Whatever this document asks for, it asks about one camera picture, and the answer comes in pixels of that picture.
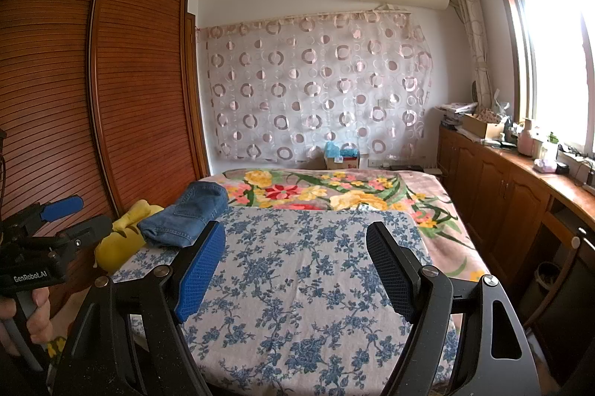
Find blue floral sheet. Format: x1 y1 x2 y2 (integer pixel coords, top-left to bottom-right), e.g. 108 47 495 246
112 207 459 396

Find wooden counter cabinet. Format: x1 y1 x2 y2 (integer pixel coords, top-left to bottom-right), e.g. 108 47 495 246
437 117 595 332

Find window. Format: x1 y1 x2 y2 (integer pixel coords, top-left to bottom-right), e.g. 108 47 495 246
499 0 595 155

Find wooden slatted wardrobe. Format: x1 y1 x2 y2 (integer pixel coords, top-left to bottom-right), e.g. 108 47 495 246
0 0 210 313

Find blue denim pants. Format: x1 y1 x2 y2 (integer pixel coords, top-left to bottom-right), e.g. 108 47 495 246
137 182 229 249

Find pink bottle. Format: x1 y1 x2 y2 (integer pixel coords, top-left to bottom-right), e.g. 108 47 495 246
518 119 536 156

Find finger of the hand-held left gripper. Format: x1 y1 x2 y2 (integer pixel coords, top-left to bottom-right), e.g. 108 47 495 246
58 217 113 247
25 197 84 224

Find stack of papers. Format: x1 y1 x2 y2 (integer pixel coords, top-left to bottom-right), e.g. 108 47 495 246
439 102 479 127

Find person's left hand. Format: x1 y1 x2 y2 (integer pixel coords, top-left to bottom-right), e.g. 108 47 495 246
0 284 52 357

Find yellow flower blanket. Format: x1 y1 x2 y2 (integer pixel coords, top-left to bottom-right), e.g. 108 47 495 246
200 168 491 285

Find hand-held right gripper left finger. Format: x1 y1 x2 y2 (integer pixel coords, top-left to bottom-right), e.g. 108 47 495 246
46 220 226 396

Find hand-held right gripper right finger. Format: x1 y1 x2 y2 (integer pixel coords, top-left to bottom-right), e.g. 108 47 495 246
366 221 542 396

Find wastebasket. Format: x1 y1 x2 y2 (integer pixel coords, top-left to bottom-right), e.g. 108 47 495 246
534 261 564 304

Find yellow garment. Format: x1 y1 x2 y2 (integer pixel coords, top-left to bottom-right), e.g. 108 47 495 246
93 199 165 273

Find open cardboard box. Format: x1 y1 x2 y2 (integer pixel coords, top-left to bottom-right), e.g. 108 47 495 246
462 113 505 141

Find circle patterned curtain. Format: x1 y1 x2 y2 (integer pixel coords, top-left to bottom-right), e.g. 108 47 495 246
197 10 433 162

***

## Your assignment:
Return only this span, exactly: the line that contains "Find hand-held right gripper right" and all lines after it to the end of the records.

## Result below:
Find hand-held right gripper right finger. Format: x1 y1 x2 y2 (integer pixel coords, top-left to bottom-right), e.g. 108 47 495 246
366 221 542 396

Find wastebasket. Format: x1 y1 x2 y2 (integer pixel coords, top-left to bottom-right), e.g. 108 47 495 246
534 261 564 304

Find yellow garment. Format: x1 y1 x2 y2 (integer pixel coords, top-left to bottom-right), e.g. 108 47 495 246
93 199 165 273

Find open cardboard box. Format: x1 y1 x2 y2 (integer pixel coords, top-left to bottom-right), e.g. 108 47 495 246
462 113 505 141

Find circle patterned curtain. Format: x1 y1 x2 y2 (integer pixel coords, top-left to bottom-right), e.g. 108 47 495 246
197 10 433 162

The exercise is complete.